Data excerpt:

☆ ☆ ☆

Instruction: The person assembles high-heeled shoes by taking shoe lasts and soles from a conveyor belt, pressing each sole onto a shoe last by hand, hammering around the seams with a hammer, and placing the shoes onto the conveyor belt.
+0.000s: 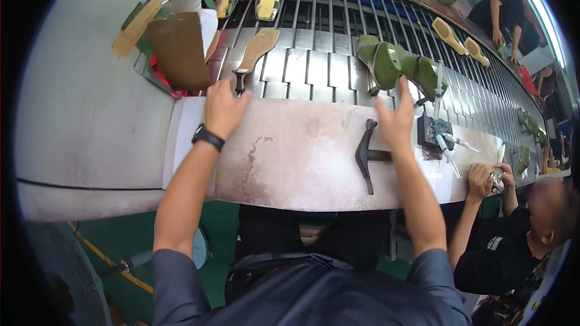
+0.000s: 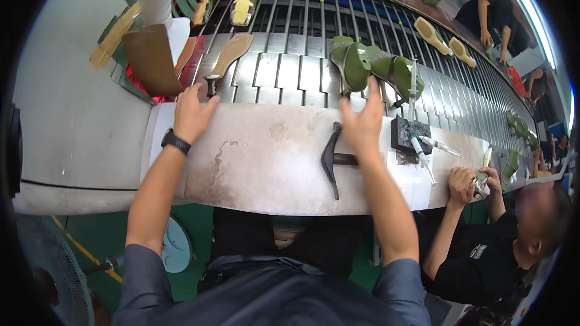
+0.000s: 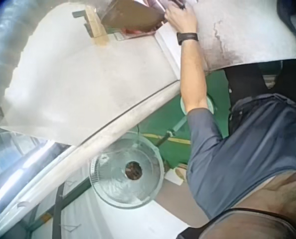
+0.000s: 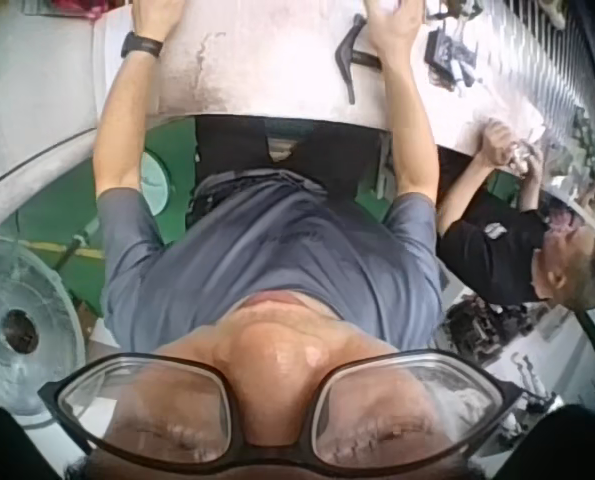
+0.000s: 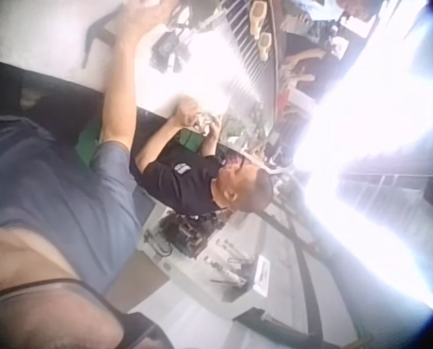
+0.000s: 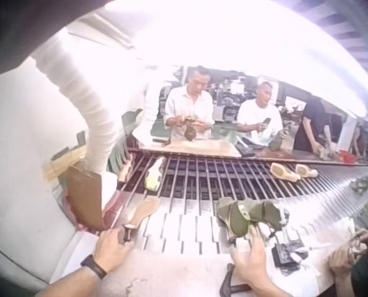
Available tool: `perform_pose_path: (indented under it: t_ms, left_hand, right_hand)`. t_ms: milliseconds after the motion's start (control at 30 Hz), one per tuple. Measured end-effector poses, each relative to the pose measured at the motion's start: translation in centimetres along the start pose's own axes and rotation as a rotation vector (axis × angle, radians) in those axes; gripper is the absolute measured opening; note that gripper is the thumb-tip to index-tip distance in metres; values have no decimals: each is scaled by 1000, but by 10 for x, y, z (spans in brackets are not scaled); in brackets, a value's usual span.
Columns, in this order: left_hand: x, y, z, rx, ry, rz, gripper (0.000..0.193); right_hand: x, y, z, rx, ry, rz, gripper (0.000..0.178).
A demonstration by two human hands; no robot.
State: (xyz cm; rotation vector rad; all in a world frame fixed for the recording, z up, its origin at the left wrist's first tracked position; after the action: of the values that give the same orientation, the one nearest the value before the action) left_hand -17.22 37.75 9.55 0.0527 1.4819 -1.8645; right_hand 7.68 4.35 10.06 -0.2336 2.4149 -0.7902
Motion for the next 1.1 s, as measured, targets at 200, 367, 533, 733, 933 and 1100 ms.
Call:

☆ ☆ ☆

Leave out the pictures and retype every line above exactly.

Response to the task:
Instruction: The person assembles high-heeled shoes by taking shoe lasts and soles from a conveyor belt, pressing each sole onto a shoe last by hand, hammering around the seams with a hammer, and placing the shoes onto the conveyor belt.
+0.000s: 
+0.000s: 
+0.000s: 
+0.000s: 
+0.000s: 
+0.000s: 
Available tool: `perform_pose_path: (indented under it: t_ms, left_hand, right_hand)`. t_ms: milliseconds after the motion's start (control at 30 Hz), one per tuple. Measured end-effector poses, each relative to the pose measured at the motion's start: translation in centimetres along the start pose's own axes and rotation as a rotation vector (axis × angle, radians) in those axes; gripper is the absolute measured opening; note that gripper is the thumb-tip to index-tip distance in metres; values have no decimals: each is scaled by 1000, but by 10 for x, y, z (spans in brackets are not scaled); in brackets, a value's usual span.
Columns, in this order: left_hand: x, y, z, rx, ry, rz, gripper (0.000..0.193); right_hand: x, y, z, rx, ry, rz, gripper (0.000..0.178).
A demonstration by two human hands; no robot.
State: (xyz cm; rotation vector rad; all in a world frame fixed for the recording, z up, its origin at the left wrist's first tracked position; after the action: of the values that give the same orientation, the one nearest the value before the action) left_hand -17.22 37.75 9.55 0.0527 1.4819 -1.8645; right_hand 7.68 4.35 10.06 -0.2336 2.4149 -0.7902
Motion for the next 1.1 s, as measured, targets at 200, 367, 533, 733, 933 and 1100 ms.
Call:

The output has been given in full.